WHAT YOU WILL DO → Go over the records and copy every line with the string "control".

TASK INPUT →
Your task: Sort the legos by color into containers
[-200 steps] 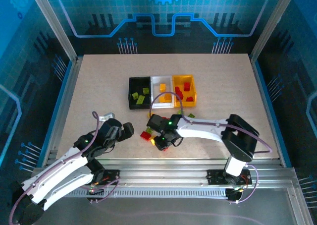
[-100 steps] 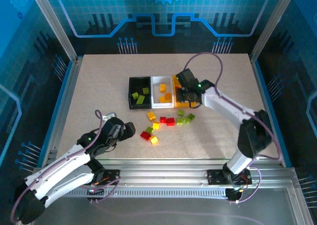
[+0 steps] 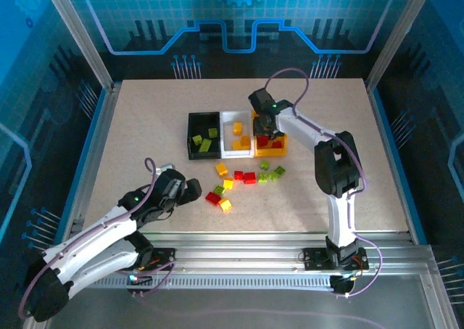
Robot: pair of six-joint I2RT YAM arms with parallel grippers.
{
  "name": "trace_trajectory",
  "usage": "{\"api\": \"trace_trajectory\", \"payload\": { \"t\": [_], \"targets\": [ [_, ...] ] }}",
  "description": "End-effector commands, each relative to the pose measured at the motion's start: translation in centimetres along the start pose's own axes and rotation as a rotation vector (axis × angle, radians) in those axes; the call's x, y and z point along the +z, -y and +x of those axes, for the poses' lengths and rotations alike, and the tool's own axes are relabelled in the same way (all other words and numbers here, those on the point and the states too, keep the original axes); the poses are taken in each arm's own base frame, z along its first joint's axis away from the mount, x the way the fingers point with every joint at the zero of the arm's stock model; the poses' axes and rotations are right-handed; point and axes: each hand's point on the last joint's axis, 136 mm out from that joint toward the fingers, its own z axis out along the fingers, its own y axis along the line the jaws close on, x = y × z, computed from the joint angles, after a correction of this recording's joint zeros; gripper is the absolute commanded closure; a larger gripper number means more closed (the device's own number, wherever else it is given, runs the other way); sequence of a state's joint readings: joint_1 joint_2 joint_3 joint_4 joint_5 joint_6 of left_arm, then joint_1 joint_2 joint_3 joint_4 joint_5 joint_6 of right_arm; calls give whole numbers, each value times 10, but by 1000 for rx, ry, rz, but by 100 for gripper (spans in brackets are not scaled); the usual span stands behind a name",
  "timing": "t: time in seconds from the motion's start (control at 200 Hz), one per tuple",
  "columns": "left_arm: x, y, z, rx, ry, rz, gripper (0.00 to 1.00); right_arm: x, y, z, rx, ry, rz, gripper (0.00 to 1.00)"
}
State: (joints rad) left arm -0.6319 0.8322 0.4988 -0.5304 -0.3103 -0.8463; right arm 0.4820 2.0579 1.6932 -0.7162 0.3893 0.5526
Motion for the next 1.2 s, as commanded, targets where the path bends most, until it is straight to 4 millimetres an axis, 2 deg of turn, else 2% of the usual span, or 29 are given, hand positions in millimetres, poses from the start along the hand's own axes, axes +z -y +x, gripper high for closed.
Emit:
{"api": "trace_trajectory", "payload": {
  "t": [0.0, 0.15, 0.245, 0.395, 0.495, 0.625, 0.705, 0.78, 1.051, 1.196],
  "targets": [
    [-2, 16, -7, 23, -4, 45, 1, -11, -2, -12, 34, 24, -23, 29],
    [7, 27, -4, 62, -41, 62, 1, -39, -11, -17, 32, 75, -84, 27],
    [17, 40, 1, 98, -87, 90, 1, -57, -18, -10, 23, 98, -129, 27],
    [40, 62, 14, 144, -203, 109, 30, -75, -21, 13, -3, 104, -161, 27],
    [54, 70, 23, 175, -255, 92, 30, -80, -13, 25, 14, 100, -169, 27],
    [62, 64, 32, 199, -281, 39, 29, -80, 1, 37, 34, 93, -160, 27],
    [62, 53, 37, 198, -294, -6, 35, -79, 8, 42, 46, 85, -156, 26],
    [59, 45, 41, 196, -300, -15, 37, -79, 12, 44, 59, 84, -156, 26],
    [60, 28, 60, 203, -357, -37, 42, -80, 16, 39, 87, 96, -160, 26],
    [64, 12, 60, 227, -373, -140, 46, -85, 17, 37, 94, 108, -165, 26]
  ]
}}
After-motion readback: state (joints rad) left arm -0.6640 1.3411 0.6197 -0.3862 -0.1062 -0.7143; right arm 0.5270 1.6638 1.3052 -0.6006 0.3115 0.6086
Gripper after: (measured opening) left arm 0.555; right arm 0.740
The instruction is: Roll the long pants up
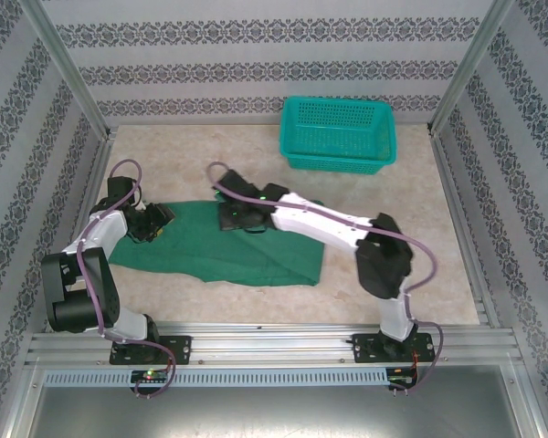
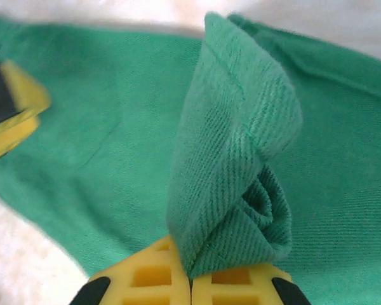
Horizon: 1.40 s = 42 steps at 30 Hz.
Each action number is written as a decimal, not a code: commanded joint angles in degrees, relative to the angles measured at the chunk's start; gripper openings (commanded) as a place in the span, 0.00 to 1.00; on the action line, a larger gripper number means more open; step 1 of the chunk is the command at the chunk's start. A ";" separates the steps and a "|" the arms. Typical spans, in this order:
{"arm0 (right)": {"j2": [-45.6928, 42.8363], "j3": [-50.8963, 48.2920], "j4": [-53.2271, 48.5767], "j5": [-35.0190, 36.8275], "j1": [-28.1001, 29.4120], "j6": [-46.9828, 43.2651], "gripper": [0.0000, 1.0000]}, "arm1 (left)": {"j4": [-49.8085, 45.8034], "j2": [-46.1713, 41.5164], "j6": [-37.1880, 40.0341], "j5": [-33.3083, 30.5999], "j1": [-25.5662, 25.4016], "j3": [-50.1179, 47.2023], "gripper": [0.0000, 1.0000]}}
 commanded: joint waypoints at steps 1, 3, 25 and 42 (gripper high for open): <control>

EXPECTED OUTPUT →
  "timing": "t: time in seconds from the motion's start (control at 200 Hz), one per tuple",
 commanded: joint waypoints at steps 1, 3, 25 and 42 (gripper high for open): <control>

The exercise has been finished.